EXERCISE DETAILS. Report the number of lines in the data where the word "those" appears, and add no other text.

EXERCISE DATA.
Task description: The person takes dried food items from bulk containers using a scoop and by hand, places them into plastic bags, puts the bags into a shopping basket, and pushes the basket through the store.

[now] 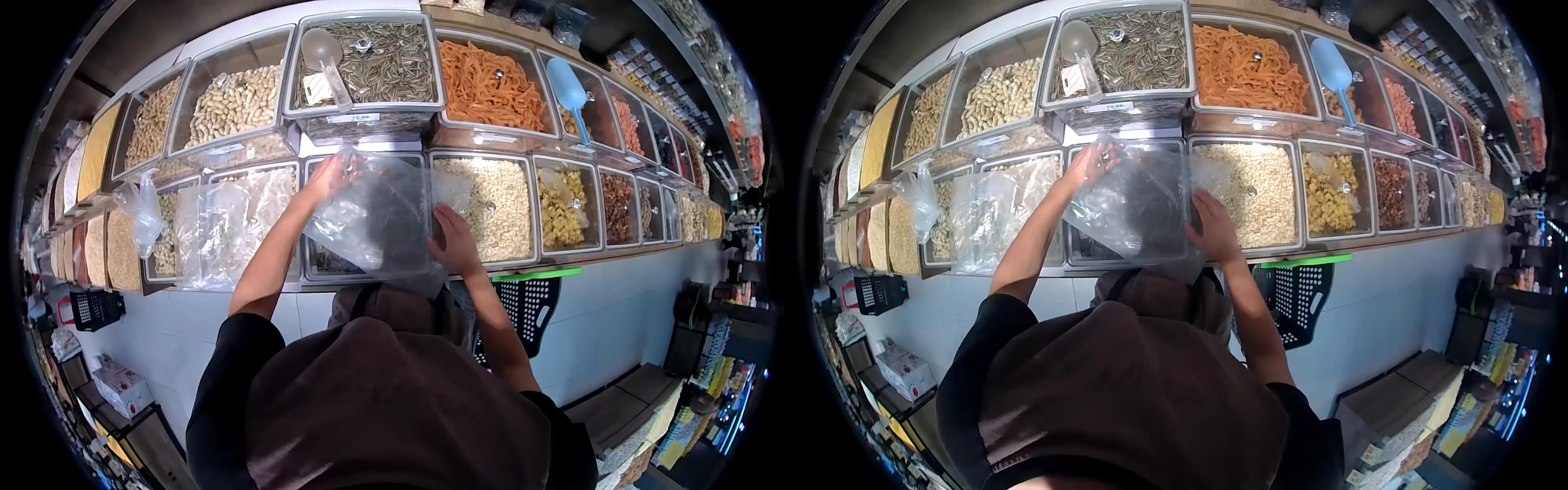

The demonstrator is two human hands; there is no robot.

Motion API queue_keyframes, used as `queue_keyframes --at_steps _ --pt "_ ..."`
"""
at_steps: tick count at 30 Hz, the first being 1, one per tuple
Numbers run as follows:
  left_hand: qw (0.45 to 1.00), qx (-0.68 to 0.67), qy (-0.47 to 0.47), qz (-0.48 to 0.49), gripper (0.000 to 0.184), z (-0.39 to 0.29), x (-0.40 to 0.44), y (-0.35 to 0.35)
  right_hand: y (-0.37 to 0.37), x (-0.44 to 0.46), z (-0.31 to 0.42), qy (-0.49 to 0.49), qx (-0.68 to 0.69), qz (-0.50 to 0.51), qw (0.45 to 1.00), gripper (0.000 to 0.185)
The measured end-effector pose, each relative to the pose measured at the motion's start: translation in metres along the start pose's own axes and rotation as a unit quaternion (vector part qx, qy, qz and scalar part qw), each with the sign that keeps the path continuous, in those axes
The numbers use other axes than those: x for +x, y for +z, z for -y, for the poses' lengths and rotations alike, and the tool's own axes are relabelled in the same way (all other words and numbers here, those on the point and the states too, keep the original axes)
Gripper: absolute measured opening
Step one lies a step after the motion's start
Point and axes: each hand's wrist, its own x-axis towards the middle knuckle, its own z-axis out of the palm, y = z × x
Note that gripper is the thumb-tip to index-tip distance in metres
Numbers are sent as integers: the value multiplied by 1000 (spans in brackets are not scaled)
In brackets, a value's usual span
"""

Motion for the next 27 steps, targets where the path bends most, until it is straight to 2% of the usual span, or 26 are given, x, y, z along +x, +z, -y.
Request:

RESULT. 2